Consider the point $\vec{p} = (3,48,4,5,8) \in\mathbb{R}^{5}$, how many distinct paths are there from zero to $\vec{p}$ if the only movements allowed are unit movements in the directions $\vec{e}_{1}, \vec{e}_{2}, \vec{e}_{3}, \vec{e}_{4}, \vec{e}_{5}$?
Would this mean that we have $\frac{(3+48+4+5+8)!}{3!48!4!5!8!} = \frac{68!}{3!48!4!5!8!}$ distinct paths?
On
Assuming "up and right" means we are only allowed to move in the direction of $\vec{e}_1, \vec{e}_2, \vec{e}_3, \vec{e}_4$ and $\vec{e}_5$, not the linear combinations of them and not scaled versions of them, I think this is a simple combinatorics question. Equivalent problem would be "Given five letters A, B, C, D and E, how many 68 letters words can you make such that there are 3 As, 48 Bs, 4 Cs, 5 Ds and 8 Es?"
Your answer $\frac{(3+48+4+5+8)!}{3!48!4!5!8!} = \frac{68!}{3!48!4!5!8!}$ is exactly correct.

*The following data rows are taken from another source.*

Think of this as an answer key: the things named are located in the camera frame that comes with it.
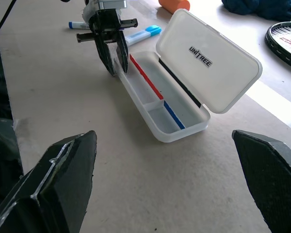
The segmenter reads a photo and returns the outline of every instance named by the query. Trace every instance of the black robotic claw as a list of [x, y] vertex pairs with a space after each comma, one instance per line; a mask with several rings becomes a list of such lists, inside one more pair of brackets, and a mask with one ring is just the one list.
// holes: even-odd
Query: black robotic claw
[[128, 48], [125, 28], [137, 27], [137, 19], [120, 20], [115, 9], [99, 10], [89, 20], [91, 33], [77, 34], [78, 42], [95, 40], [99, 57], [110, 74], [115, 75], [108, 43], [117, 43], [116, 53], [124, 72], [128, 70]]

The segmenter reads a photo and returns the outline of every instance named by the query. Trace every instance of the red stripe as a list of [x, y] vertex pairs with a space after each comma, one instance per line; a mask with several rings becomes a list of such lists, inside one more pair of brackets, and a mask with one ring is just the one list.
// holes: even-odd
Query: red stripe
[[146, 73], [143, 71], [143, 69], [140, 67], [140, 65], [136, 62], [136, 60], [133, 58], [132, 55], [130, 55], [130, 60], [134, 63], [134, 65], [136, 66], [136, 68], [139, 70], [140, 74], [144, 77], [144, 79], [146, 80], [146, 82], [150, 85], [150, 87], [152, 88], [152, 90], [155, 92], [155, 94], [158, 96], [158, 98], [160, 100], [163, 99], [163, 96], [160, 94], [160, 92], [158, 91], [158, 89], [156, 89], [156, 87], [154, 86], [154, 84], [151, 82], [151, 80], [148, 78], [148, 76], [146, 75]]

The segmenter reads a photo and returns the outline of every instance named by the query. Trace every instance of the blue stripe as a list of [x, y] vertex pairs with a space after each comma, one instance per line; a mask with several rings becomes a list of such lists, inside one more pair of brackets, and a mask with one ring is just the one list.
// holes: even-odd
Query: blue stripe
[[168, 103], [166, 101], [164, 101], [164, 107], [169, 112], [169, 114], [174, 119], [174, 121], [177, 123], [177, 125], [180, 127], [180, 129], [182, 129], [182, 130], [185, 129], [184, 125], [181, 123], [181, 121], [179, 120], [179, 118], [176, 116], [176, 114], [174, 113], [174, 111], [169, 107], [169, 105], [168, 105]]

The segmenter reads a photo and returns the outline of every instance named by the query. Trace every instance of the blue marker cap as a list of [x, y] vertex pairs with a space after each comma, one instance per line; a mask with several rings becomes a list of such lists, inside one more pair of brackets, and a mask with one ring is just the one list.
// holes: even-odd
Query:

We have to 'line up' 68 moves, so that would suggest $68!$ possibilities, but since you have $3$ $e_1$-moves, they are indistinguishable in this line-up, so the $68!$ overcounts by a factor of $3!$, mneaning that you need to divide $68!$ by $3!$. But the same is true for the other dimensions.